The sequel boasts another memorable cover, by Drew Friedman this time, and another 46 fabulous and fabulously rare recordings of American roots music, though perhaps nothing as revelatory as the two House cuts.

While there may not be many names that the casual listener will recognise, rest assured that the quality of music is uniformly high, mixing all-time classics (High Water Everywhere by Charley Patton, Last Kind Words Blues by Geeshie Wiley, That’s No Way to Get Along by Robert Wilkins) with little known jewels such as Koscieliska by Karola Stocha and S Bachleda, Two White Horses by Joe Evans and Arthur McClain, and Little Rosewood Casket by Lulu Jackson.

The hypothetical casual listener should be warned, however, that rarity does often make for a great number of scratches and crackles since the master recordings are inevitably lost and the few remaining copies will have often had to survive for decades in a one-room shack with a family of ten before the collectors took possession of them. Three quarters of the tracks here have a relatively low level of surface noise, and the remastering by Yazoo is excellent, but allowances have to be made for the other quarter.

Such matters go with the territory, but the subject of the liner notes is more problematic. The set is handsomely produced in DVD-case proportions with an illustrated 55-page booklet, but it is hard to figure out who Yazoo had in mind when they put it together.

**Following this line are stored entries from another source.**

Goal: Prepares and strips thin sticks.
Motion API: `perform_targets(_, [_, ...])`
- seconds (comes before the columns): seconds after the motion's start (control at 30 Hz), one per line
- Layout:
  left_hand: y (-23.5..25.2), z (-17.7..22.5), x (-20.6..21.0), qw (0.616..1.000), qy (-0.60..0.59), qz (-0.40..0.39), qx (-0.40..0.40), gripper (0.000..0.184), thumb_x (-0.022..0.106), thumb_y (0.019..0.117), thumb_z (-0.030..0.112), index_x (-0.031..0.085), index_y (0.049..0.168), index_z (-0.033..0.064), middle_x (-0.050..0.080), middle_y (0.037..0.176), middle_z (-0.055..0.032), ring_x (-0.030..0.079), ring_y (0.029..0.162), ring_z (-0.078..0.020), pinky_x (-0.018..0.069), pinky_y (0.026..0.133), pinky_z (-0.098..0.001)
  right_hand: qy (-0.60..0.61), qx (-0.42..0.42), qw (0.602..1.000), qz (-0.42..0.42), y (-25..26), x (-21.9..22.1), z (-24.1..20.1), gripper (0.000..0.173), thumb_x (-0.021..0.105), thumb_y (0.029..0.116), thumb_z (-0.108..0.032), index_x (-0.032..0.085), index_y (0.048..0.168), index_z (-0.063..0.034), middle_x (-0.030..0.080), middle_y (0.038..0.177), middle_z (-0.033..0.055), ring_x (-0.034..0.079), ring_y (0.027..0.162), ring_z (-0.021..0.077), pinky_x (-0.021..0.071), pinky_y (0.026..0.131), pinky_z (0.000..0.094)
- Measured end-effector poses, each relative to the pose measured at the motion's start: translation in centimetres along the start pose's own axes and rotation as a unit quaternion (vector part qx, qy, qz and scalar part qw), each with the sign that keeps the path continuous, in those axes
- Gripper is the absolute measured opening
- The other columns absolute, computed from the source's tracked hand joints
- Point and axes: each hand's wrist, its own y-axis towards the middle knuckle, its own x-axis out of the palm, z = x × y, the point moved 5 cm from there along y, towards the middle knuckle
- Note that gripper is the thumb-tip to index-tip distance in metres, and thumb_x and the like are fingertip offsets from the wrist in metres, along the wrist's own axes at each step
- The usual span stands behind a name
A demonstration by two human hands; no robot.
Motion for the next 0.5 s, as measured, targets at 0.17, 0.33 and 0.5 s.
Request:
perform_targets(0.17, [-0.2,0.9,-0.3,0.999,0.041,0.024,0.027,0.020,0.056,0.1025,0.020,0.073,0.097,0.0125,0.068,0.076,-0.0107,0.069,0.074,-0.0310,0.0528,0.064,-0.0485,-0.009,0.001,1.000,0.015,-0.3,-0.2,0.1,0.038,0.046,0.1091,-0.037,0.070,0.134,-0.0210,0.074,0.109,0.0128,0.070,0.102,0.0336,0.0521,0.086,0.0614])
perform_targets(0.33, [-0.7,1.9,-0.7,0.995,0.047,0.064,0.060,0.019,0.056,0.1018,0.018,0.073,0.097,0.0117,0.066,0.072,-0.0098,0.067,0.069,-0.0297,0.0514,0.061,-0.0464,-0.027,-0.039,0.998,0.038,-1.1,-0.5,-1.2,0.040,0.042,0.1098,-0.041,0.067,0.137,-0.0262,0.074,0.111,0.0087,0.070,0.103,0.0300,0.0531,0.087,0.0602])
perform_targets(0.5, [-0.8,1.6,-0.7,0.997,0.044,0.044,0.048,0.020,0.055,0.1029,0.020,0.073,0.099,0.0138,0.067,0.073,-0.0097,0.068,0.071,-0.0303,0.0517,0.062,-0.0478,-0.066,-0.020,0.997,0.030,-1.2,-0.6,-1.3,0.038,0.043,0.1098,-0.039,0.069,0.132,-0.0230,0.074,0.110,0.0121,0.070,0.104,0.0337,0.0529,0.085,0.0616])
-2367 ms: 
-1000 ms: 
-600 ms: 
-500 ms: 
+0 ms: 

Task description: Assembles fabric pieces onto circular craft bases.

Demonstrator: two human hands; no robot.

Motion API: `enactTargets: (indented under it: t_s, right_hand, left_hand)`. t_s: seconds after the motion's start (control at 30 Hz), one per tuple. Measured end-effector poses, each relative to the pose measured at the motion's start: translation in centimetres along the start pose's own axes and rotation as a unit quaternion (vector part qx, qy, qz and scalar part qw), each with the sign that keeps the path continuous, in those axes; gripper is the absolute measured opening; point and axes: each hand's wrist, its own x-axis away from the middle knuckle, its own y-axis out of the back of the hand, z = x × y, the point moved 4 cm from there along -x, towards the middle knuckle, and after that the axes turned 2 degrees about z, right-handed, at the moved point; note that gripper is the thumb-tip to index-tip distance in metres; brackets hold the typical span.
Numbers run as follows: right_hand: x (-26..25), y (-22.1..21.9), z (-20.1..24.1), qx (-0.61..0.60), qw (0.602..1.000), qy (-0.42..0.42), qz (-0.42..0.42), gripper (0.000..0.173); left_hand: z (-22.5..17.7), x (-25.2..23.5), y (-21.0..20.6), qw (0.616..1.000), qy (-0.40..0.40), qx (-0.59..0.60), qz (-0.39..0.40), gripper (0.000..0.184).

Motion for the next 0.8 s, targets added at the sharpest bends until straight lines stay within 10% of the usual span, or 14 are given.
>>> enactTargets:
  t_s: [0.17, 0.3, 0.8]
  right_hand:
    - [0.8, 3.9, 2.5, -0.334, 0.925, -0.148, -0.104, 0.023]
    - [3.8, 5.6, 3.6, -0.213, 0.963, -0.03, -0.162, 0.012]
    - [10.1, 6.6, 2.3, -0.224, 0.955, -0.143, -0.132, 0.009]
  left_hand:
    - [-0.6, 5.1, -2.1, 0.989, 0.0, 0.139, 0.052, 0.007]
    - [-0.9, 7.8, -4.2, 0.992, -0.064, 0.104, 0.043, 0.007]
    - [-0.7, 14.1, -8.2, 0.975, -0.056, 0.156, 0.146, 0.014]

If it’s for obsessive 78rpm record collectors, then all well and good, but there aren’t many of them, and most of those are more interested in collecting and playing the records themselves than listening to digitized versions.

If, however, the anthology is aimed at the music lover with a passing interest in the history of record collecting then the extensive liner notes seem to be a big miscalculation.

The booklet contains a three-page introduction by producer Richard Nevins followed by A Collector’s Story (10 pages of it), by Charles Huber, then an account of a collecting trip in search of Charley Patton records by R Anthony ‘Flea’ Lee, a 20-page transcript of a conversation between record collectors Nevins, Dick Spottswood and Pete Whelan, seven pages of excerpts of letters by James McKune, an early collector, and – finally – some notes on the music. There is however, only three and a half pages given over to the music, half of which is taken up by photographs. “We will abstain,” Nevins writes, “from the superfluous exercise of relating who the artists are, since at this late date endless biographical annotations have been delivered to the public, and Google stands at the ready to fill the breach for the few obscure names here.”

Now by the same reasoning, I should just stop writing and let you seek out whatever information you can glean on the search engine of your choice. Forty-six internet searches may well provide information on these 46 pieces of music, but most of the search results will take you to Amazon, eBay or other sellers and the volume under review, or to fans of who knows what level of expertise and eloquence. Getting a balanced, informed view of this music through Google would, if possible, take many hours, hours that Nevins should have realized was his job to provide.

So if you’re after a two-disc collection of pre-war American roots music and are either unconcerned with such matters, or you’re an avid 78rpm collector who wants something to play in the car, then this set is strongly recommended. But if you’re a music lover who likes to read about what you’re listening to – and if you’re still reading this then I imagine you are – you might want to look elsewhere. (Roots ’n’ Blues: The Retrospective 1925-50 is worth seeking out – it’s still available as a download but if you can track down the 1992 boxed set, you’ll find a fabulous booklet that shows how it should be done.)